▶ _ACTION ITEM_
In the listing that follows, the lines starting at the one containing "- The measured" and ending at the one containing "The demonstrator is" are to be returned exactly, both boundary lines included, and no others.

▶ _DATA_
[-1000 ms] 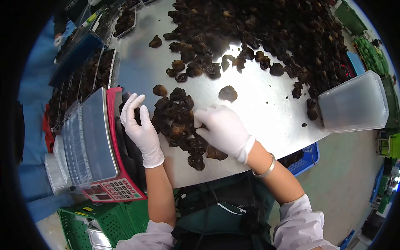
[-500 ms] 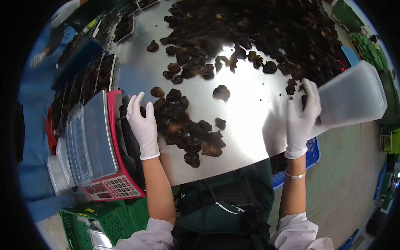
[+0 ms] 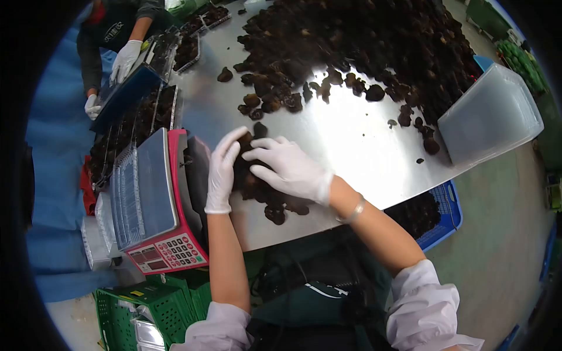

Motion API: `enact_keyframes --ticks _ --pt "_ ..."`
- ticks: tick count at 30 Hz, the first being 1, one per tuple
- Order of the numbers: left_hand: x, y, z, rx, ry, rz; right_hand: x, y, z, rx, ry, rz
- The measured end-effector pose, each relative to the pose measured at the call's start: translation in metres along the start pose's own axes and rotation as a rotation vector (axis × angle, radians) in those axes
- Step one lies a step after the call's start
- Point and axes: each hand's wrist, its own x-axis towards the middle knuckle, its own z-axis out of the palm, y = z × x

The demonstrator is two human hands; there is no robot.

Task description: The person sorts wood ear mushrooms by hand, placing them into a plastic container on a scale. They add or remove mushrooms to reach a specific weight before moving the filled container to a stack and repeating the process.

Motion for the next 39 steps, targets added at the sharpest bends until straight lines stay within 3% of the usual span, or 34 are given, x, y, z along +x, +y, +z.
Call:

▶ _RESULT OF THE TASK_
- The measured end-effector pose, each relative to the pose measured at the call's start: translation in metres along the start pose's own axes and rotation as a rotation vector (axis × angle, radians) in those axes
- Step one lies a step after the call's start
- Point and axes: each hand's wrist, its own x-axis towards the middle knuckle, its own z-axis out of the palm, y = z × x

The demonstrator is two human hands; there is no robot.

With this, the exercise is complete.